#### [PROBLEM]
Show all lines from the listing below that contain "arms".

#### [SUPPLIED DATA]
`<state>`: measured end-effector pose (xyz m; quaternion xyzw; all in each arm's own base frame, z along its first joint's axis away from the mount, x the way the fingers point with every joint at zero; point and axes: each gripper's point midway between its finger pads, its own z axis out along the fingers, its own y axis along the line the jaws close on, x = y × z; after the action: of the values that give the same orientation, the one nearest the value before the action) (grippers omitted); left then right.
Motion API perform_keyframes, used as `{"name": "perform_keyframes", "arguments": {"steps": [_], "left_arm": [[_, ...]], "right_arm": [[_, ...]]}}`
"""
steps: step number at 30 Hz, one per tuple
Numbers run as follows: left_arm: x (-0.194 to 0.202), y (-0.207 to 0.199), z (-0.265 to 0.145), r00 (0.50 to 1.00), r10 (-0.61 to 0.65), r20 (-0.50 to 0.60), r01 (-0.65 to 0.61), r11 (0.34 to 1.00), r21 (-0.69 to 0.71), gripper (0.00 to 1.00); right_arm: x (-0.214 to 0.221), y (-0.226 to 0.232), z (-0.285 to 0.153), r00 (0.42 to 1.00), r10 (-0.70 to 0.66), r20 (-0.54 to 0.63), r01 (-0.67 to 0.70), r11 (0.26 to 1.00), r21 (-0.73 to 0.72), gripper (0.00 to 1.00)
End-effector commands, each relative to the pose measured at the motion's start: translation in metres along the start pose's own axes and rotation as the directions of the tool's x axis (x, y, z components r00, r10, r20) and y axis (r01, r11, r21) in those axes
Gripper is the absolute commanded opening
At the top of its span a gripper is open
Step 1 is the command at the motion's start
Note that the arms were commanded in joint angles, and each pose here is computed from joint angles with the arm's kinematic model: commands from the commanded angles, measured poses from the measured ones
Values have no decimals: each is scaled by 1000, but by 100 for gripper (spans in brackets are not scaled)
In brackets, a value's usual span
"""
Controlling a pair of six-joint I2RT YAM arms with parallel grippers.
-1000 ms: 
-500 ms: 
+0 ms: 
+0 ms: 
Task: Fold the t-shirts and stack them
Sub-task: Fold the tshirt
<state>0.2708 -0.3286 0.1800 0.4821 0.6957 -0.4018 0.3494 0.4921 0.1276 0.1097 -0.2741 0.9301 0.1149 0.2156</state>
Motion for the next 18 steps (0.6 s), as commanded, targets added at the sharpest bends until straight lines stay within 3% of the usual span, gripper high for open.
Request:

#### [ANSWER SECTION]
Note that the arms were commanded in joint angles, and each pose here is computed from joint angles with the arm's kinematic model: commands from the commanded angles, measured poses from the measured ones
Controlling a pair of six-joint I2RT YAM arms with parallel grippers.

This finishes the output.